**MATERIAL FOR THIS TASK:**

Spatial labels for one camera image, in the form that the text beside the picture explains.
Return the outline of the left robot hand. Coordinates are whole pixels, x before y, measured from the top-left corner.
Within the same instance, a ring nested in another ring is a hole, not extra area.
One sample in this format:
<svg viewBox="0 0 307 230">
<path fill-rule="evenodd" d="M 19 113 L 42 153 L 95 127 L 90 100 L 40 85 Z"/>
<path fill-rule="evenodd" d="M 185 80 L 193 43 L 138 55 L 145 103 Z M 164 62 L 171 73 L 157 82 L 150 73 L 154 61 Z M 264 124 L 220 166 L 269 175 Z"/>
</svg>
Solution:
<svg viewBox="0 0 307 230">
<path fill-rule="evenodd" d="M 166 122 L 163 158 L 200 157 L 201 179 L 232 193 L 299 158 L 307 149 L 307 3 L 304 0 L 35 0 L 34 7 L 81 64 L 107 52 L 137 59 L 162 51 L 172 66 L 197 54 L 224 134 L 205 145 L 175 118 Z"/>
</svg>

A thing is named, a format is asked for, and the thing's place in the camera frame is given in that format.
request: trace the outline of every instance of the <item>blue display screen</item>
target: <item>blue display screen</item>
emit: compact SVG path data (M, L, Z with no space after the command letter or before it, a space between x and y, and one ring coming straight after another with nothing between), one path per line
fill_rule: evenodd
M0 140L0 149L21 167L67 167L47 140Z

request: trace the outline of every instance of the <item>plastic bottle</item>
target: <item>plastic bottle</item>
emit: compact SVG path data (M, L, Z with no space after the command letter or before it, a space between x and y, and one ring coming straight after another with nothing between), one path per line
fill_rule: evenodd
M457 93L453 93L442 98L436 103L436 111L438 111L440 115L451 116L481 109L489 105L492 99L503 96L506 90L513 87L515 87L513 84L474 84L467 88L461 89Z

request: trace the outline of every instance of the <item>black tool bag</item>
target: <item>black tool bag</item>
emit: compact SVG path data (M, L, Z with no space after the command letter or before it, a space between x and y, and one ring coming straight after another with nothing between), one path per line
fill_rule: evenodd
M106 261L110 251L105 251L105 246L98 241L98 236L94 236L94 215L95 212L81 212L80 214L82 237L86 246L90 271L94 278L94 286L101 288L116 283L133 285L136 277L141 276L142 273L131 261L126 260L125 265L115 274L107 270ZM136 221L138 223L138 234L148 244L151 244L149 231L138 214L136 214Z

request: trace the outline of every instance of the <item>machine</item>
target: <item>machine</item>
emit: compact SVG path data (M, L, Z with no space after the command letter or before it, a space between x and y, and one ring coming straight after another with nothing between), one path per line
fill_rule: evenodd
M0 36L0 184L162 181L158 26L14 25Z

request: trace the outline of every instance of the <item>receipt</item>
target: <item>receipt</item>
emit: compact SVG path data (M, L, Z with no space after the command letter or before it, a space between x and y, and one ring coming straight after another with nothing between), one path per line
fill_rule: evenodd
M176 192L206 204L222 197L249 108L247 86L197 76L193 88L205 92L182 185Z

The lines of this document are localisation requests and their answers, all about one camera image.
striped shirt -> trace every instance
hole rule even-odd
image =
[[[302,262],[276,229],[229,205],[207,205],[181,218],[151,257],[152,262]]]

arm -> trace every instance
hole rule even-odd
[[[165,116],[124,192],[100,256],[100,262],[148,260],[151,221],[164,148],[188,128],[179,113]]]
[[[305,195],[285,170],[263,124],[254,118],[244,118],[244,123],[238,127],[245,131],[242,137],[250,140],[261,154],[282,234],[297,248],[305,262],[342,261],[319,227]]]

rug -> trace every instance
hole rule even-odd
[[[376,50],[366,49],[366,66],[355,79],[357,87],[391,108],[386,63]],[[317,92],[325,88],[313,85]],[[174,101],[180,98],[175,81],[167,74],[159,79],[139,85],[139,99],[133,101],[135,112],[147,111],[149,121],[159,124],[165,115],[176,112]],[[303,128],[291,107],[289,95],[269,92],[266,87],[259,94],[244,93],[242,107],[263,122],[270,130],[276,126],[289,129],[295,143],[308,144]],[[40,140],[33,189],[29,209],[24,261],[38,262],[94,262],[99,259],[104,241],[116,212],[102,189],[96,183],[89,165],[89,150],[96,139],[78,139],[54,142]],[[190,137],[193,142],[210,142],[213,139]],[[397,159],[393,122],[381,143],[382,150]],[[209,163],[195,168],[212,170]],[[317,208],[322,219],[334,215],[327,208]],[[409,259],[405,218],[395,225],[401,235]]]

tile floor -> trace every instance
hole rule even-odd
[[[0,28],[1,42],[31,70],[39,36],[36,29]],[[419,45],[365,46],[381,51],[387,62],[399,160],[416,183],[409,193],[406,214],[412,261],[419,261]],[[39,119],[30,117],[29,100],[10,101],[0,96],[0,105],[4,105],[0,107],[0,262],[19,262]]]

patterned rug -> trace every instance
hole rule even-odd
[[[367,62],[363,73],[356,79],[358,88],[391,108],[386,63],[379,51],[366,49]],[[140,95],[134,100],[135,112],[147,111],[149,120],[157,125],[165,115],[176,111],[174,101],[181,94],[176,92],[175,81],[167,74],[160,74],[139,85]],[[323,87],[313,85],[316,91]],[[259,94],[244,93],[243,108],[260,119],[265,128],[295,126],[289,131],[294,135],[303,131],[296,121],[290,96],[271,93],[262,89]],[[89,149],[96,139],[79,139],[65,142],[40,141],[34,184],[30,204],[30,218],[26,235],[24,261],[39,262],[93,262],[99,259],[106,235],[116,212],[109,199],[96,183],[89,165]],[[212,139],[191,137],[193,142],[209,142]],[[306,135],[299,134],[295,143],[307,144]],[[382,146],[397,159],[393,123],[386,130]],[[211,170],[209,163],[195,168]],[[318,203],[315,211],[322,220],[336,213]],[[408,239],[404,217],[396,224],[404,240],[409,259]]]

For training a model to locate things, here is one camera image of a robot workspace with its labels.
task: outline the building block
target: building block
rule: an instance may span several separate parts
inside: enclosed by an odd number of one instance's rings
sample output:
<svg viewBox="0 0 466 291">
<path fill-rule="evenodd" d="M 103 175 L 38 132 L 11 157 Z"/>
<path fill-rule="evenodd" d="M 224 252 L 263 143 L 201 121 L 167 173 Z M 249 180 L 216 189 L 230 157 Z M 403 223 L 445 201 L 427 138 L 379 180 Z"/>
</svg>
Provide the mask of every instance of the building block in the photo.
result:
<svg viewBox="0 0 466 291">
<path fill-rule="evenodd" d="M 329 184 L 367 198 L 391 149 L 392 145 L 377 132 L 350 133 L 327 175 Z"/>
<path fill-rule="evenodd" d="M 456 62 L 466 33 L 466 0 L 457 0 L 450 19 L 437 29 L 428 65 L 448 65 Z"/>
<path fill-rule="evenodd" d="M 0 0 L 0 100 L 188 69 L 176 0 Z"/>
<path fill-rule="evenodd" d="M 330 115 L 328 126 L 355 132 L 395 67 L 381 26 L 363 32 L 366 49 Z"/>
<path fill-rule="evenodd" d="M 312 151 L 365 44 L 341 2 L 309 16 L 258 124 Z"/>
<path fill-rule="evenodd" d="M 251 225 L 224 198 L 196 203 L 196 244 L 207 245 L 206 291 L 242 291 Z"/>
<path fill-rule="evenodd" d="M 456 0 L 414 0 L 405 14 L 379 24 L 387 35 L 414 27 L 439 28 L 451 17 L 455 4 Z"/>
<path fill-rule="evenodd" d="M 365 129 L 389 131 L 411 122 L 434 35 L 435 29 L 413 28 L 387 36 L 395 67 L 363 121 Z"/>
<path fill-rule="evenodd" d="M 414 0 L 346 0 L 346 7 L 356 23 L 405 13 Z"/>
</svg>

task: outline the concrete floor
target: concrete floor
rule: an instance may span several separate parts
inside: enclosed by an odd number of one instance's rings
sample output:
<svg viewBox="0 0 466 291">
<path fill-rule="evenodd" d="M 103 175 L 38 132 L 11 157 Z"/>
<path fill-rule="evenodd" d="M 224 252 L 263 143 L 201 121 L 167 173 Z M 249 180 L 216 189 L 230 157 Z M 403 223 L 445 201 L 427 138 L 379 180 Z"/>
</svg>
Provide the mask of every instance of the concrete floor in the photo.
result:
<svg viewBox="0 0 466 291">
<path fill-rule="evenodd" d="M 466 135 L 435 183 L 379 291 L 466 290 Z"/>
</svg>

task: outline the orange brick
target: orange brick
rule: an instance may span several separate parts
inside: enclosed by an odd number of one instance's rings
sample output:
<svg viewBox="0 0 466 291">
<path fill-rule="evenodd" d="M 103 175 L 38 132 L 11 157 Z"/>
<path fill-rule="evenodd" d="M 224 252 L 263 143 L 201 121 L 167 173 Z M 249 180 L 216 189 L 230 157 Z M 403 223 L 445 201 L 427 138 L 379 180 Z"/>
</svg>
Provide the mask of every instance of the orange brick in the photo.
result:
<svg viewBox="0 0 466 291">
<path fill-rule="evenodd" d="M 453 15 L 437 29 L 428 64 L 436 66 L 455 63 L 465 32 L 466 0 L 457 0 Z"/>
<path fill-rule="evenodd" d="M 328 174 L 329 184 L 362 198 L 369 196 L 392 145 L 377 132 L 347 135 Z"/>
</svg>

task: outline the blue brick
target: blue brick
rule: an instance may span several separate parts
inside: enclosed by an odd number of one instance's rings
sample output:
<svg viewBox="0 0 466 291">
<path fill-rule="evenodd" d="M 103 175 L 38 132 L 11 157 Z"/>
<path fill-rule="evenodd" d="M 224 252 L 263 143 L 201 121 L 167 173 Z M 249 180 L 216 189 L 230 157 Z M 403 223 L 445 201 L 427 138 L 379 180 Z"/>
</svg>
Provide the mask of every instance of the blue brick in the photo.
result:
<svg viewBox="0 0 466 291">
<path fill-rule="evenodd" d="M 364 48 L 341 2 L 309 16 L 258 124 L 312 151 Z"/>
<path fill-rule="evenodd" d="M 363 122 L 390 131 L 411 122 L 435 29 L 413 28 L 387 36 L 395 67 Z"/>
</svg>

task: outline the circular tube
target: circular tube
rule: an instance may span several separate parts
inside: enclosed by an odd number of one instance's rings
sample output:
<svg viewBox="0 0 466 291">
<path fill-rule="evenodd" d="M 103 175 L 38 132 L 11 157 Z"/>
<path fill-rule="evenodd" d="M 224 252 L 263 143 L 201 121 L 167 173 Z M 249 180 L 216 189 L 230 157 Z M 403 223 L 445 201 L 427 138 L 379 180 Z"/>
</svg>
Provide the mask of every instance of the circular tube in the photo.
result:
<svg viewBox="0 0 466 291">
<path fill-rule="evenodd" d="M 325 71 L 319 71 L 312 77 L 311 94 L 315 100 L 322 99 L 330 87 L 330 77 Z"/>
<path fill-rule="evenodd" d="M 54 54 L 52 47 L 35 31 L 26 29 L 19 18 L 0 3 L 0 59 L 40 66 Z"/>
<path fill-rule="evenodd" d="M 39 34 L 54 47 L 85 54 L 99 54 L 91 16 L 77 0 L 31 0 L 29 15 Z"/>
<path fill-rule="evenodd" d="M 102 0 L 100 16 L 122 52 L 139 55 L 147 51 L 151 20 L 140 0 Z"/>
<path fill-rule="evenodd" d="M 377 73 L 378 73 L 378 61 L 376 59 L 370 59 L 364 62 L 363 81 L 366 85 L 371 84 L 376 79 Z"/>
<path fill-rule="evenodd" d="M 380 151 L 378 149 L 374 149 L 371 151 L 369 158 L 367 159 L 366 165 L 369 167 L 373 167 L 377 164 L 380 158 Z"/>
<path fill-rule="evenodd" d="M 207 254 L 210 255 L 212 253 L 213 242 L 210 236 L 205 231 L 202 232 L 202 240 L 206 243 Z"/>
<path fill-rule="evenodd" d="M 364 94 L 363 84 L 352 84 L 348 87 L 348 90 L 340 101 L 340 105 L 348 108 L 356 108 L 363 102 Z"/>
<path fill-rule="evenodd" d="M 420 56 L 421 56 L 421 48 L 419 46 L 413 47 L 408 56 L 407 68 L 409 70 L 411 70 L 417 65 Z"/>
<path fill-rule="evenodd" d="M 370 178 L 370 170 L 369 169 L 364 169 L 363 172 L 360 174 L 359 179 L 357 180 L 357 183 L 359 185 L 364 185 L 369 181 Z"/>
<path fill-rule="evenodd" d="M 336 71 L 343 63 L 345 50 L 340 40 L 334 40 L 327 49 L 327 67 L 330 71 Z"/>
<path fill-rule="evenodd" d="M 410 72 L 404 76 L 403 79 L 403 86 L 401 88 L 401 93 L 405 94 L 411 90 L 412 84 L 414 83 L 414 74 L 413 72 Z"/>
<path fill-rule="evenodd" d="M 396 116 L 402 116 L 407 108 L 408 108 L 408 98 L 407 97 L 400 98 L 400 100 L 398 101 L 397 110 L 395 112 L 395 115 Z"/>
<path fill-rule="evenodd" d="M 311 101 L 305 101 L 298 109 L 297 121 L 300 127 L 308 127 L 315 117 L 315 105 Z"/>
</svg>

**WHAT TO WORK ON:** The required output is a copy of each line in the records where the string "outline" occurs.

**TASK SOLUTION:**
Return the outline of the left robot hand. Coordinates are whole pixels, x before y, measured from the top-left corner.
request: trace the outline of every instance of the <item>blue display screen</item>
request: trace the outline of every instance of the <item>plastic bottle</item>
request: trace the outline of every instance of the <item>black tool bag</item>
request: trace the outline of every instance of the <item>machine</item>
request: trace the outline of every instance of the <item>receipt</item>
task: outline the building block
task: outline the concrete floor
task: outline the orange brick
task: outline the blue brick
task: outline the circular tube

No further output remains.